### Work request
Copy out all of the lines below exactly; the pictures do not belong in the copy.

### Given information
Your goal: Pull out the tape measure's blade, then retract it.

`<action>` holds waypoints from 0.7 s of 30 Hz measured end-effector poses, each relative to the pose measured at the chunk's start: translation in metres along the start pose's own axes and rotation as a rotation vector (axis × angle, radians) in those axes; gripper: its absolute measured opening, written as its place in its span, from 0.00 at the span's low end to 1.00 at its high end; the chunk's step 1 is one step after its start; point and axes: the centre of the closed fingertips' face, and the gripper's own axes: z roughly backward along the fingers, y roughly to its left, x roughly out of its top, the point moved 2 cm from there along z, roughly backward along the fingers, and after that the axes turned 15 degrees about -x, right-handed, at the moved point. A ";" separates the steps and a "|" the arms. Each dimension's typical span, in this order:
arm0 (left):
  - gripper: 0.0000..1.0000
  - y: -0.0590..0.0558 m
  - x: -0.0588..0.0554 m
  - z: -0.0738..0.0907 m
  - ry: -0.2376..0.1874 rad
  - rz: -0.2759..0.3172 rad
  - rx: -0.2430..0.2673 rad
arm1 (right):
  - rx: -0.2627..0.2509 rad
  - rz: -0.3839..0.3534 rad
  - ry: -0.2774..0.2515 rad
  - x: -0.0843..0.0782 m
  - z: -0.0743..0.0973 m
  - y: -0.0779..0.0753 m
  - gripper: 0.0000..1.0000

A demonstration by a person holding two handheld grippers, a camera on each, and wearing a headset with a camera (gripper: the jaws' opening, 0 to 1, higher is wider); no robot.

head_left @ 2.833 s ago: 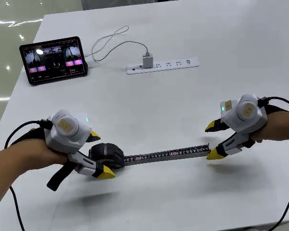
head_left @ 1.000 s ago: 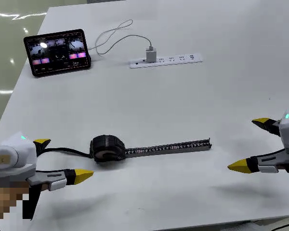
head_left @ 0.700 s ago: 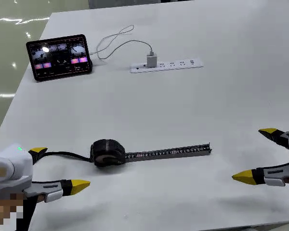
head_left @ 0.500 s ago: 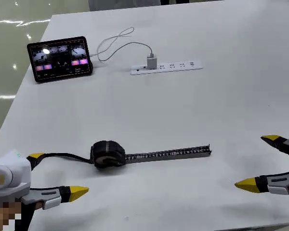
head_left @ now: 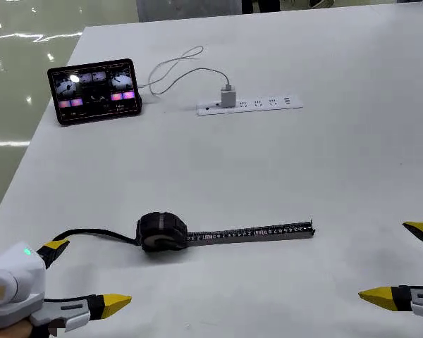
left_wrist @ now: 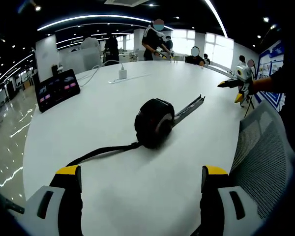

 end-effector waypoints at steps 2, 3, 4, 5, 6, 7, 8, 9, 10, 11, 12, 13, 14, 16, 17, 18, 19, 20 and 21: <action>0.99 -0.003 -0.001 0.001 -0.006 0.002 -0.004 | -0.005 0.012 0.009 -0.003 0.002 0.000 0.99; 0.99 -0.005 0.000 0.001 -0.010 -0.002 -0.007 | -0.006 0.009 0.010 -0.004 0.003 -0.001 0.99; 0.99 -0.009 0.001 0.001 -0.017 -0.005 -0.014 | -0.003 0.000 0.013 -0.005 0.004 -0.002 0.99; 0.99 -0.010 0.002 0.001 -0.024 -0.005 -0.016 | -0.004 -0.001 0.016 -0.005 0.005 -0.003 0.99; 0.99 -0.011 0.001 0.000 -0.024 -0.006 -0.011 | -0.010 0.003 0.015 -0.006 0.005 -0.005 0.99; 0.99 -0.012 0.001 0.000 -0.025 -0.003 -0.012 | -0.008 0.004 0.018 -0.008 0.006 -0.005 0.99; 0.99 -0.012 0.001 -0.001 -0.024 -0.002 -0.013 | -0.006 0.002 0.023 -0.008 0.007 -0.005 0.99; 0.99 -0.012 0.002 -0.001 -0.024 -0.008 -0.007 | -0.009 0.002 0.028 -0.010 0.008 -0.005 0.99; 0.99 -0.012 0.003 -0.001 -0.025 -0.011 -0.006 | -0.009 0.002 0.026 -0.010 0.009 -0.005 0.99; 0.99 -0.012 0.004 -0.001 -0.029 -0.004 -0.006 | -0.009 0.003 0.030 -0.011 0.009 -0.005 0.99; 0.99 -0.012 0.004 -0.001 -0.029 0.000 -0.007 | -0.012 0.005 0.032 -0.011 0.010 -0.006 0.99; 0.99 -0.012 0.005 -0.001 -0.029 -0.002 -0.007 | -0.016 0.009 0.033 -0.012 0.010 -0.007 0.99; 0.99 -0.011 0.005 -0.001 -0.028 -0.005 -0.004 | -0.014 0.006 0.035 -0.012 0.010 -0.006 0.99; 0.99 -0.012 0.007 -0.001 -0.034 0.005 -0.001 | -0.011 0.010 0.036 -0.012 0.011 -0.006 0.99; 0.99 -0.012 0.007 -0.001 -0.037 0.007 0.000 | -0.012 0.014 0.037 -0.012 0.011 -0.006 0.99; 0.99 -0.012 0.007 0.000 -0.037 0.011 0.002 | -0.013 0.015 0.038 -0.012 0.011 -0.006 0.99; 0.99 -0.012 0.007 0.000 -0.037 0.011 0.003 | -0.016 0.013 0.038 -0.012 0.011 -0.007 0.99; 0.99 -0.012 0.007 0.000 -0.036 0.013 0.002 | -0.017 0.012 0.035 -0.011 0.012 -0.007 0.99; 0.99 -0.012 0.006 0.000 -0.032 0.012 0.004 | -0.017 0.012 0.034 -0.010 0.012 -0.007 0.99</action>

### Reply
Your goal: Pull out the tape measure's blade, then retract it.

`<action>` holds waypoints from 0.7 s of 30 Hz measured end-effector poses, each relative to the pose measured at the chunk's start: translation in metres along the start pose's own axes and rotation as a rotation vector (axis × angle, radians) in those axes; gripper: its absolute measured opening, written as its place in its span, from 0.00 at the span's low end to 1.00 at its high end; the chunk's step 1 is one step after its start; point and axes: the centre of the closed fingertips' face, and the gripper's own axes: z roughly backward along the fingers, y roughly to its left, x roughly out of its top, the point moved 2 cm from there along z, roughly backward along the fingers, and after that the axes turned 15 degrees about -x, right-handed, at the moved point. A ";" separates the steps and a "|" the arms. Each dimension's typical span, in this order:
arm0 (left):
  - gripper: 0.0000..1.0000
  - y: -0.0590..0.0558 m
  - x: -0.0588..0.0554 m
  - z: -0.0738..0.0907 m
  - ry: -0.2376..0.1874 rad
  - rz: -0.2759..0.3172 rad
  - rx: -0.2430..0.2673 rad
arm1 (right):
  - rx: -0.2627..0.2509 rad
  - rz: -0.3839..0.3534 rad
  - ry: -0.2774..0.2515 rad
  - x: -0.0843..0.0782 m
  - z: -0.0743..0.0973 m
  - y: -0.0779..0.0753 m
  - gripper: 0.0000..1.0000

A demonstration by a person holding two handheld grippers, a camera on each, and wearing a headset with a camera (gripper: the jaws' opening, 0 to 1, higher is wider); no robot.

head_left @ 2.833 s ago: 
head_left @ 1.000 s ago: 
head_left @ 0.700 s ago: 
head_left @ 0.500 s ago: 
head_left @ now: 
left_wrist @ now: 

 end-effector waypoints at steps 2, 3, 4, 5, 6, 7, 8, 9, 10, 11, 12, 13, 14, 16, 17, 18, 19, 20 and 21: <action>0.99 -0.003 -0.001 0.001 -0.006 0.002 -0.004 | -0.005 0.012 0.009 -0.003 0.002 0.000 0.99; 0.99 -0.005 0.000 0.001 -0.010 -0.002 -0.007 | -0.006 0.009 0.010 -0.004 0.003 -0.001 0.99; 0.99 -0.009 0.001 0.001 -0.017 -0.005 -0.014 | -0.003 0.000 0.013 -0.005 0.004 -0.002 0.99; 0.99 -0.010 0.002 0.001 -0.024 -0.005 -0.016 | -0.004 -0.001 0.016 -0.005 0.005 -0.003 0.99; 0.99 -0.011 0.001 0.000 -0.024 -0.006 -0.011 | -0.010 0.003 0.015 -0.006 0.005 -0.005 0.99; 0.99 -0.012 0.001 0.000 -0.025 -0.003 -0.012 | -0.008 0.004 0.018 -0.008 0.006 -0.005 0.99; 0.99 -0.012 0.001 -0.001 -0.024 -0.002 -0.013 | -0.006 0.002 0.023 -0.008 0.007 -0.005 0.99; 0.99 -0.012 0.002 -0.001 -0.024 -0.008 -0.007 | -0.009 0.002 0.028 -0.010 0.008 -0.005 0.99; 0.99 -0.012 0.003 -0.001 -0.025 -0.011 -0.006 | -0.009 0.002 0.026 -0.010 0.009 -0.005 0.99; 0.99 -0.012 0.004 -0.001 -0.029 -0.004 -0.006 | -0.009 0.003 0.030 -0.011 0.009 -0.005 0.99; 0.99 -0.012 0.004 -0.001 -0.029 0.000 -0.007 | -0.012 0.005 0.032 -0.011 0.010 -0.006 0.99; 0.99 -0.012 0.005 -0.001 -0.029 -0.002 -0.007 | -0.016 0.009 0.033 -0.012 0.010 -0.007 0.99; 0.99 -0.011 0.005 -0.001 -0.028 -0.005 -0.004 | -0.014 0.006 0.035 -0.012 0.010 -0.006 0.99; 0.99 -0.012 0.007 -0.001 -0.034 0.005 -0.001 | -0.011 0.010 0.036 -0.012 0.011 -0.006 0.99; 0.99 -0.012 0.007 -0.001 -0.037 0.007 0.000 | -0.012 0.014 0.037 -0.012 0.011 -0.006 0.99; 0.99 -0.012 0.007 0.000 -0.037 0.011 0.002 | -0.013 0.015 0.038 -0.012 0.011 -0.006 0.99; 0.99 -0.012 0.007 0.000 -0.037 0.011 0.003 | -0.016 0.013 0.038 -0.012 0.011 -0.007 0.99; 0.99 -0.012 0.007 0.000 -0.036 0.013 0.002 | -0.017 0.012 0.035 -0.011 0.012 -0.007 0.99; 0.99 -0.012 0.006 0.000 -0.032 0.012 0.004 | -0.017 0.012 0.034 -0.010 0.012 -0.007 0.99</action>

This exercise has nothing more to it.